Cell phones in army use – a growing problem

This post is also available in: עברית (Hebrew)

The problem is shared by all the armies using cellular devices.

While the Israeli defense forces (IDF) is looking for ways to better protect the verbal traffic on its cell system the U.S. Army has developed a mobile strategy to guide its adoption of mobile devices.

A Department of Defense audit found that the Army has been lax in developing security guidelines for the use of the thousands of mobile devices now in service, and that these already-weak and insufficient security guidelines are inconsistently implemented.

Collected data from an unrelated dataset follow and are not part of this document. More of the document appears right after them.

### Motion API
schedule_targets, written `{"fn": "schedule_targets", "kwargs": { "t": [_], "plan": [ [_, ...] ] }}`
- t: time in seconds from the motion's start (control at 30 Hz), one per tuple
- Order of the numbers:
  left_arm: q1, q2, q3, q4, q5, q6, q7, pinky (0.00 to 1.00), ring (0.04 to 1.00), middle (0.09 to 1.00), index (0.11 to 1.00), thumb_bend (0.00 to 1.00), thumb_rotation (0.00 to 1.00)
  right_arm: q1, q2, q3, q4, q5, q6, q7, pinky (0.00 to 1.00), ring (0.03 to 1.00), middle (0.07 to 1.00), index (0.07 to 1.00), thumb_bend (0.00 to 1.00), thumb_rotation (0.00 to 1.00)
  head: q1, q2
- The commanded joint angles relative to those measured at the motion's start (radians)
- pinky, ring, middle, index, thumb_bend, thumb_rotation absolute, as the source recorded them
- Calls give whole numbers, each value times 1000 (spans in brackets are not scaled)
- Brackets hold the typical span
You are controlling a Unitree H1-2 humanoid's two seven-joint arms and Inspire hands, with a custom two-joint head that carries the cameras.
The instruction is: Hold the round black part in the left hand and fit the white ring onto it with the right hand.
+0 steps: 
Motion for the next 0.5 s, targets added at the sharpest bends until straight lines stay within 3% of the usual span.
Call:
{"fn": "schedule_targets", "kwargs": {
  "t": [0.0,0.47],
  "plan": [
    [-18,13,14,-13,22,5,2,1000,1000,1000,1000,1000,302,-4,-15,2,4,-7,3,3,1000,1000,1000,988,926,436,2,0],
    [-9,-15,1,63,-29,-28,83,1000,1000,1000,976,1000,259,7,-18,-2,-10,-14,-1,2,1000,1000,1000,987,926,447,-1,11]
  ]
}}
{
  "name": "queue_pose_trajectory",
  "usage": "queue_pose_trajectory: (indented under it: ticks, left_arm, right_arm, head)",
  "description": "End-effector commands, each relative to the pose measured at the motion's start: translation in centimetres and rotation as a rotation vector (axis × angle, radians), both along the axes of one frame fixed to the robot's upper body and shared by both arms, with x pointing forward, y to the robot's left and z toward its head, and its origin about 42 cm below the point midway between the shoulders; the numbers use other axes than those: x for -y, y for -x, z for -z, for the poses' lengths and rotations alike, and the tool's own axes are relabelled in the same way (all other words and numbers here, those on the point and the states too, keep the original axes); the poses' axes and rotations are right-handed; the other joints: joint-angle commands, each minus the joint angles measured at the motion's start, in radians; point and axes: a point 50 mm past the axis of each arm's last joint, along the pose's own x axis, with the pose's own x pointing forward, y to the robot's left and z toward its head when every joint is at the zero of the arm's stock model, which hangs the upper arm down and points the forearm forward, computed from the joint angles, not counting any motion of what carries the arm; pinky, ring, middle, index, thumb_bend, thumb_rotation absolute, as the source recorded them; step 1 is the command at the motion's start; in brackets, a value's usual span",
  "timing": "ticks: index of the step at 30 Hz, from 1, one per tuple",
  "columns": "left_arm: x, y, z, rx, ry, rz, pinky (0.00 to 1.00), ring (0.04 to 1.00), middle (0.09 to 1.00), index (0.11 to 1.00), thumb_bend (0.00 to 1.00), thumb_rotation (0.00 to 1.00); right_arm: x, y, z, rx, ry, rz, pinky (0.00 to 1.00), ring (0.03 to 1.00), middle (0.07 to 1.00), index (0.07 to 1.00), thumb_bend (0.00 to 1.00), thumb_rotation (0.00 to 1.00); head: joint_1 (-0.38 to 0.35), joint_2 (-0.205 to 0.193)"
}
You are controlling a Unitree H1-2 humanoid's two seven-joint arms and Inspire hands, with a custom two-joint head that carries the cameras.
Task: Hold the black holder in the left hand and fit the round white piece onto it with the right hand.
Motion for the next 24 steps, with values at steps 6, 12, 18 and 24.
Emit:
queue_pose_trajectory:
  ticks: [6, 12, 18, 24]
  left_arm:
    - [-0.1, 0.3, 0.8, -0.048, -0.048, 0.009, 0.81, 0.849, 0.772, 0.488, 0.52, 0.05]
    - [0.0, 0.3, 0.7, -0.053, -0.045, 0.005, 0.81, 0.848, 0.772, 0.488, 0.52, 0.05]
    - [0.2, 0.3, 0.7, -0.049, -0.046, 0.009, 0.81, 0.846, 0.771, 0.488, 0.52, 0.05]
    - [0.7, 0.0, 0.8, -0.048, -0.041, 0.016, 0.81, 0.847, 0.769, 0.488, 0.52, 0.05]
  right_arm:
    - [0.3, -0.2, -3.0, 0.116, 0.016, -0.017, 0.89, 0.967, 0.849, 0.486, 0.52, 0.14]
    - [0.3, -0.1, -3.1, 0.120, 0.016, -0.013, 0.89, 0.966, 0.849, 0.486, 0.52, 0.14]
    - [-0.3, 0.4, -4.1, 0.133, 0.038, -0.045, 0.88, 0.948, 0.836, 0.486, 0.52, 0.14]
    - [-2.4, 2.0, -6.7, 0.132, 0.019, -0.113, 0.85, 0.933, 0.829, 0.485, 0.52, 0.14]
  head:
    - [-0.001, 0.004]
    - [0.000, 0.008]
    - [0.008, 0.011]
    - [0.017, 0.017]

An army audit shows multiple security vulnerabilities in mobile devices // Source: army.mil

Fox News reports that the audit covered the use of iOS, Android and Windows mobile devices by Army personnel and in Army facilities where the devices were connected to on-site Wi-Fi networks. In the audit the DoD tracked the use 842 devices, for which DOD paid an estimated $485,794.  The audit said that its conclusions applied to the more than 14,000 mobile devices the army has purchased.

The audit found that the Army does not know where all of its mobile devices are. Personal mobile devices given to Army personnel must be authorized before they are used, but according to the audit, around 15,000 unauthorized devices are currently in use.

Another problem is that device disposal regulations are not being enforced. The audit offers the example of a programmer who failed to report a damaged iPhone, disposed of it himself, and replaced the cell phone with his own funds. The audit says that this is a security risk because someone may come across the discarded phone and obtain sensitive information from it.

In addition to these infractions, many phones were not password protected, ran on old operating systems, thus making them vulnerable to viruses and attacks, and did not have any software protection installed.